Daffodils and tulips are coming up here. Won't be terribly long before they're in bloom. Reminds me I need to put in another raised bed for the garden and start working out hard dates on when to put in the first seeds.


----------



## firefighterjake (Mar 4, 2021)

Cold, frozen snow and ice. Brown and gray all around. If we are lucky in a few weeks we may see the return of the robins and some feline willows followed by the return of Mud Season . . . then we'll know Spring along with the daffodils, crocuses and fiddleheads are just around the corner.


----------



## stoveliker (Mar 4, 2021)

It felt like it yesterday here. Today not so much, and the stove is on again. 
If I'd had more dry wood available, I'd be disappointed that spring was here ...


----------



## Grizzerbear (Mar 4, 2021)

I've been seeing buzzards here the last few days and the maple and elm trees are starting to bud. Easter lillies are popping up as well and tonight I was outside planting pine trees and could here the tree frogs chirping. That's the second time I've heard them this winter.....first time was a day or two after the real cold snap we had a week or so ago...and the old wives tale is the third time you here them is the beginning of spring. I haven't noticed any Robin's yet but the buzzards return is a good sign of warmer days ahead.


----------



## ABMax24 (Mar 4, 2021)

Definitely not here yet, we will have snow for another month yet. Which is good, because I'm not ready to park the sled just yet. Sure is nice the days are getting longer though. We are finally up to 11hrs of daylight per day again, which is much better than the 7 we get in December.


----------



## clancey (Mar 4, 2021)

Those vivid crocus"s are just beautiful..Have not saw any flowers here for a long time--just grass--although it is brown now and looking ugly and no leaves on the trees either and cold and tonight raining ice like water and will be ice by tomorrow,,,cold.., I have a loft of birdies and have a electric heater out there for them mostly disabled pigeons (one wing) (shot with shotguns)(sickness) but now they are happy and my birdies live to be very old and I am trying to outlive them..(about 20 left) and my oldest is about 16. In the wild they do not live that long mostly 3 or four years (predators)..So you people cut wood and I clean birdies---lol lol...Can't wait for Spring to come--hurry up..Enjoying reading every ones posting. clancey..


----------



## Bad LP (Mar 5, 2021)

firefighterjake said:


> Cold, frozen snow and ice. Brown and gray all around.

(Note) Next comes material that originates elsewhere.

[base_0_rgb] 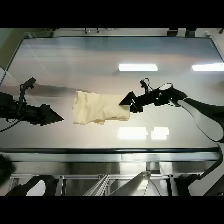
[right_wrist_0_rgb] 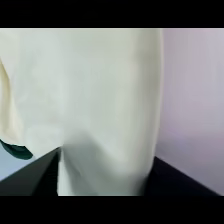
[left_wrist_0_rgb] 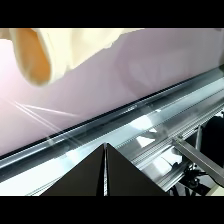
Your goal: Fold the shirts.
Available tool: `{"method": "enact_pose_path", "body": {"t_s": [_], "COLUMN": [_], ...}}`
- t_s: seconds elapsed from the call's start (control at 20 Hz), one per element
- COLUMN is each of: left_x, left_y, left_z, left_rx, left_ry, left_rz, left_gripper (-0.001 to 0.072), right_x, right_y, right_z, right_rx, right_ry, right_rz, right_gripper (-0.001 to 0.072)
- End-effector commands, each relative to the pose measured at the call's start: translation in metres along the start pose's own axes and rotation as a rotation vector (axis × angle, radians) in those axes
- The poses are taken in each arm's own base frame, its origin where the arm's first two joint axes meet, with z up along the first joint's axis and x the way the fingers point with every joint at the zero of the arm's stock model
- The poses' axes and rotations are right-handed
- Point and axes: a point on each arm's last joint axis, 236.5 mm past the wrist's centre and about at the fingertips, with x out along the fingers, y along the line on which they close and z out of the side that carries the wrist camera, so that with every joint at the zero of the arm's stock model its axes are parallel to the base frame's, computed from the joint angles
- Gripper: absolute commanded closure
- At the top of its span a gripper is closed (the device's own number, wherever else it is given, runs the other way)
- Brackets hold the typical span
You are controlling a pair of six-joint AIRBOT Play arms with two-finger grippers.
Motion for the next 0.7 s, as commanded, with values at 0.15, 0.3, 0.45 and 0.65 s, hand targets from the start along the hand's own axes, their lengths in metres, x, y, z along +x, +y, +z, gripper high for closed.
{"method": "enact_pose_path", "body": {"t_s": [0.15, 0.3, 0.45, 0.65], "left_x": [0.0, 0.001, 0.007, 0.022], "left_y": [0.0, 0.001, 0.007, 0.019], "left_z": [0.0, 0.0, 0.0, 0.001], "left_rx": [-0.001, -0.002, -0.024, -0.058], "left_ry": [0.0, 0.004, 0.033, 0.086], "left_rz": [0.0, -0.001, -0.013, -0.04], "left_gripper": [0.0691, 0.069, 0.069, 0.069], "right_x": [-0.017, -0.079, -0.19, -0.361], "right_y": [0.075, 0.089, 0.107, 0.085], "right_z": [0.036, 0.058, 0.067, 0.03], "right_rx": [-0.064, -0.136, -0.223, -0.237], "right_ry": [-0.153, -0.265, -0.444, -0.792], "right_rz": [0.344, 0.353, 0.307, 0.057], "right_gripper": [0.069, 0.0691, 0.0691, 0.0691]}}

If we are lucky in a few weeks we may see the return of the robins and some feline willows followed by the return of Mud Season . . . then we'll know Spring along with the daffodils, crocuses and fiddleheads are just around the corner.


At least the Kenduskeag Stream canoe race will happen this year.


----------



## firefighterjake (Mar 5, 2021)

Bad LP said:


> At least the Kenduskeag Stream canoe race will happen this year.



True . . . my own personal prediction is in our neck of the woods I suspect by mid-Summer we will be more or less returning to "normal" . . . or maybe it's just wishful thinking as I am hoping to get to Newry-Bethel for the rally car race which was canceled last summer.


----------



## Bad LP (Mar 5, 2021)

firefighterjake said:


> True . . . my own personal prediction is in our neck of the woods I suspect by mid-Summer we will be more or less returning to "normal" . . . or maybe it's just wishful thinking as I am hoping to get to Newry-Bethel for the rally car race which was canceled last summer.


Well Janet just opened the state a little more. It's only 8+ months late or should I say 50 weeks over due from "flattening the curve".


----------



## Dix (Mar 5, 2021)

Screw you, BG   

Cesspool line from the house semi frozen, it's interesting in Icy Hollow <insert Brother Bart meme here >


----------



## firefighterjake (Mar 8, 2021)

It's OK BG . . . I know we have a love-hate relationship with your annual rite of spring flower pics. 

I love seeing the color and knowing Spring is on the way.

I hate looking out my window and seeing nothing but white, brown and gray except for perhaps a blue sky . . . and knowing we will not be seeing flowers for at least another month or so.

Keep 'em coming . . .


----------



## peakbagger (Mar 8, 2021)

I really need sunlight to function and appreciate the longer days especially after the clocks shift this weekend. I usually still have a 4 to 6 weeks of winter conditions to go play in the snow on the local mountains where I get spring temps but keep the blue skies.


----------



## PaulOinMA (Mar 9, 2021)

Yesterday was typical work around the house three Home Depot trip day. 

Carpet is shot in the den.  It's been badly in need of replacement for years, actually.  Going to get rid of it and put down LVP.  Store asked if we can wait until their July summer sale for the den and bathroom projects we have planned.

Want to rearrange some furniture to clean up the den.  Already got rid of the A/V receiver, large floor-standing speakers, and rear bookshelf speakers off the walls.  Spackled and painted where the wall brackets were.  Room looks a lot better.  Bought a sound bar. 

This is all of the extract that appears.